After graduating Swarthmore College and spending some time working as a kindergarten teacher, Rubirosa joined the Manhattan District Attorney's office in 2004. Shortly thereafter, Rubirosa had a brief sexual relationship (affair) with her supervisor, Marcus Woll. Originally, she worked for District Attorney Arthur Branch and second-chaired for Executive Assistant District Attorney Jack McCoy.
With McCoy's promotion to District Attorney (as of the eighteenth season), Rubirosa is assigned to newly promoted Executive Assistant District Attorney Michael Cutter. During the early months of this transition, she is sometimes made to be the unwilling mediator/middleman when her two superiors have disagreements regarding law.
After leaving the Manhattan District Attorney's Office, Rubirosa goes on to serve as a Deputy District Attorney in Los Angeles, following the resignations of Evelyn Price and Lauren Stanton. In this capacity, she works alongside Joe Dekker.
Rubirosa will return to the Law & Order franchise as a federal prosecutor in an upcoming episode of the fifteenth season of Law & Order: Special Victims Unit. She will be heading up a joint task force on underage sex trafficking. The air date of this episode has not yet been announced.

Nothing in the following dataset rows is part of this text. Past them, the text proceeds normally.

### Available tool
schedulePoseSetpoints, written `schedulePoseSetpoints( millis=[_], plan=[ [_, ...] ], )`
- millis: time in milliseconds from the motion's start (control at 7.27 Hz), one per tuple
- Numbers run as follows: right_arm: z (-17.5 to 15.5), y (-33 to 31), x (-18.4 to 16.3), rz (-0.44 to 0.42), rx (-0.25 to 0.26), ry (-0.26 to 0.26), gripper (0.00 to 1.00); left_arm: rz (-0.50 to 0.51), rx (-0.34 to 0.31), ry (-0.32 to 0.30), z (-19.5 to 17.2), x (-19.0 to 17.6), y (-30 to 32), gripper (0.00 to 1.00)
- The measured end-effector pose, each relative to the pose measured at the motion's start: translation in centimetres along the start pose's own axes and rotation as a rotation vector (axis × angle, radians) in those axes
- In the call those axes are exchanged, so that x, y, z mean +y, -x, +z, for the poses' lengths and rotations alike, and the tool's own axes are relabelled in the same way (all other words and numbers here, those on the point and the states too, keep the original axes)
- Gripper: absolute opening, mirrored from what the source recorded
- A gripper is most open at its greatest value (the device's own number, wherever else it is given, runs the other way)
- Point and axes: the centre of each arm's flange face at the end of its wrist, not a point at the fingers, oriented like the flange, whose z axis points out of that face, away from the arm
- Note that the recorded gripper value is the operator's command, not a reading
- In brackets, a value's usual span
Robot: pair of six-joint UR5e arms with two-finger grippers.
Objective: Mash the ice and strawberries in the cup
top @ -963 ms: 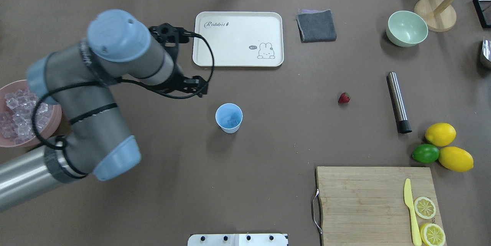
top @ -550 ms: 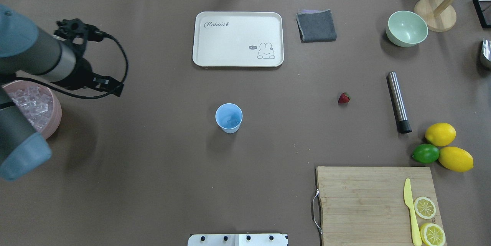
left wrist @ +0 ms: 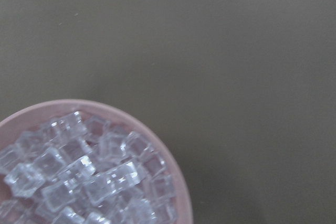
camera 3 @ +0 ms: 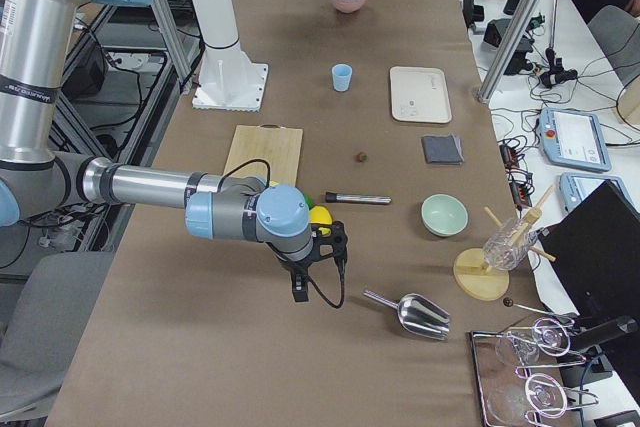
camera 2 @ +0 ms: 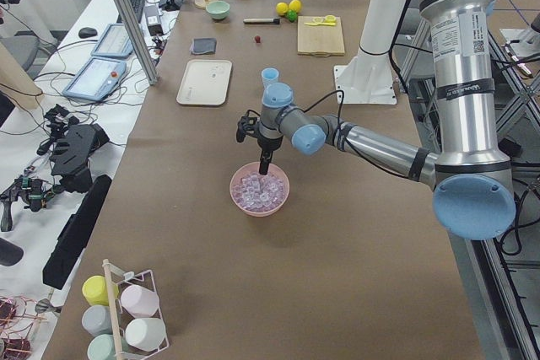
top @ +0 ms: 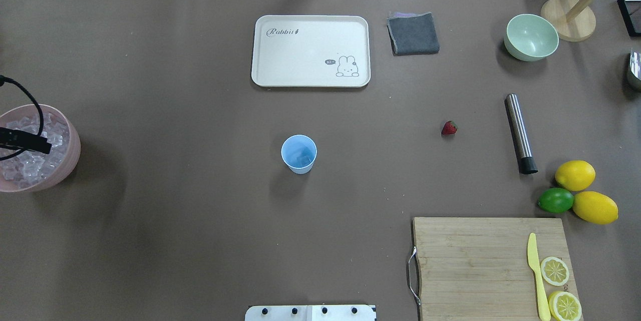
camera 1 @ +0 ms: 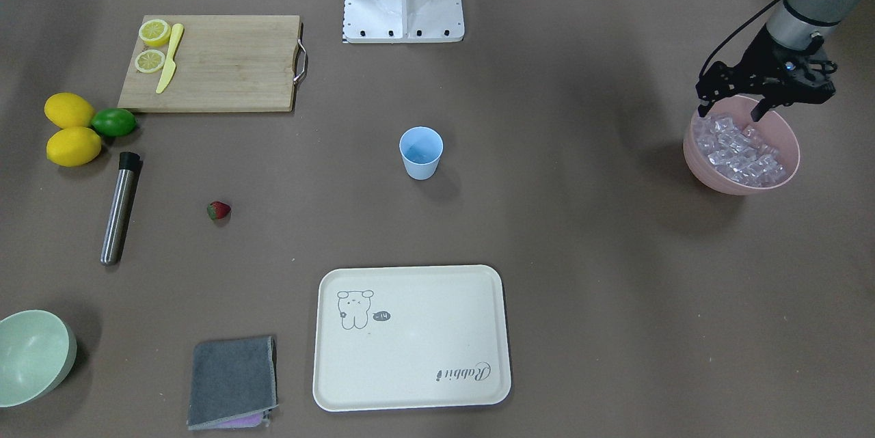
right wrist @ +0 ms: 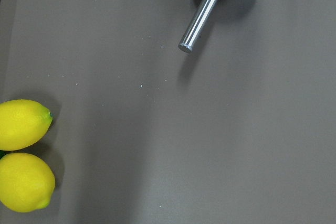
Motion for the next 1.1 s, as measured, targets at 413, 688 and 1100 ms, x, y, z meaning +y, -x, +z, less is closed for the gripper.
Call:
schedulePoseSetpoints(
  millis=[413,688,1100],
  plan=[
    [-0.1,0.1,-0.1,-0.002,-0.001,-0.002,1.00,-0.068,-0.005,-0.001,2.0,0.9,3.0,0.88],
    [-0.3,0.2,-0.3,-0.006,-0.001,-0.006,1.00,-0.073,-0.007,0.004,3.7,0.6,3.7,0.87],
    [-0.2,0.2,-0.2,-0.005,-0.002,-0.005,1.00,-0.075,0.005,0.023,5.0,1.1,2.6,0.78]
  ],
)
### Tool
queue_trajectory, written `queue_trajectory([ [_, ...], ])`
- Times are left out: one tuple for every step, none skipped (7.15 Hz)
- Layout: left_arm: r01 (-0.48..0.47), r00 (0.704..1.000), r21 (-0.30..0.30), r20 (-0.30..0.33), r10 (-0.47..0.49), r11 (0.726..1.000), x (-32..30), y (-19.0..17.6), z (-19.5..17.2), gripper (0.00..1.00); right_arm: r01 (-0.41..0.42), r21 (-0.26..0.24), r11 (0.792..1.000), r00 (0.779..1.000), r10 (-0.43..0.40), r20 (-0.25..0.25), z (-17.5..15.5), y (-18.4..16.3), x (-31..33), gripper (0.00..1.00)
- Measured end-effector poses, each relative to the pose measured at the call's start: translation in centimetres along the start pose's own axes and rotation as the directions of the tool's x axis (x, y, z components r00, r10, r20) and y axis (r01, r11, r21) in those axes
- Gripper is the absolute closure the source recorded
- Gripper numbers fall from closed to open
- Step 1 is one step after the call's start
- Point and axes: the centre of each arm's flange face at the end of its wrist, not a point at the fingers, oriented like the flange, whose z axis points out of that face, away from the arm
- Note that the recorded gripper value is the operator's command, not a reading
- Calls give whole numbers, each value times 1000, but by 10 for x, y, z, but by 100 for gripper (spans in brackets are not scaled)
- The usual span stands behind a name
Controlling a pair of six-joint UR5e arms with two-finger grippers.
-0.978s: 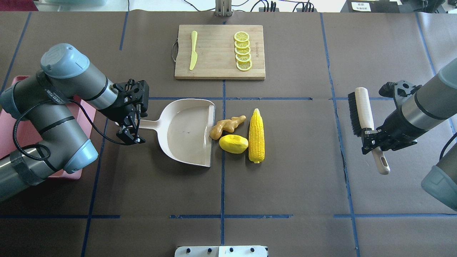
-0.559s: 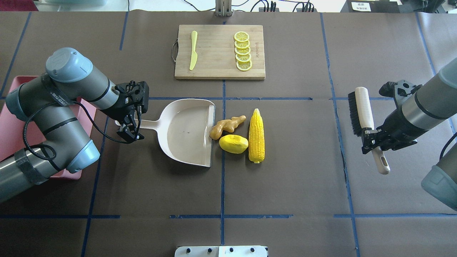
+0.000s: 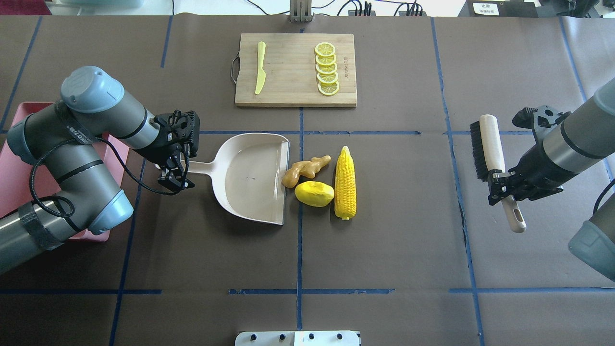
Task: Sweep and dump trash into bin
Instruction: 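Hold the dustpan steady with the left gripper while the right gripper holds the brush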
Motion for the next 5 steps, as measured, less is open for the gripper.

She has stated that her father, a doctor, was a Spanish immigrant, whose medical degree was not recognized in the United States and had to work as a nurse for 10 years; this is mentioned in the episode "Melting Pot", in which she deals with an illegal immigrant worker and defendant. Later in the case, she passionately opposes a legal strategy proposed by McCoy which would have detrimentally affected other illegal immigrants who worked for the same contractor but were not part of the crime. She has also told McCoy that she had her sister who had previously been in an abusive relationship. She also had a brother. Her mother is Mexican, for she is said to be a descendant of Juan Cortina in the episode "Boy Gone Astray". In Law & Order: LA episode "Silver Lake", she moved to Los Angeles to take care of her ailing mother.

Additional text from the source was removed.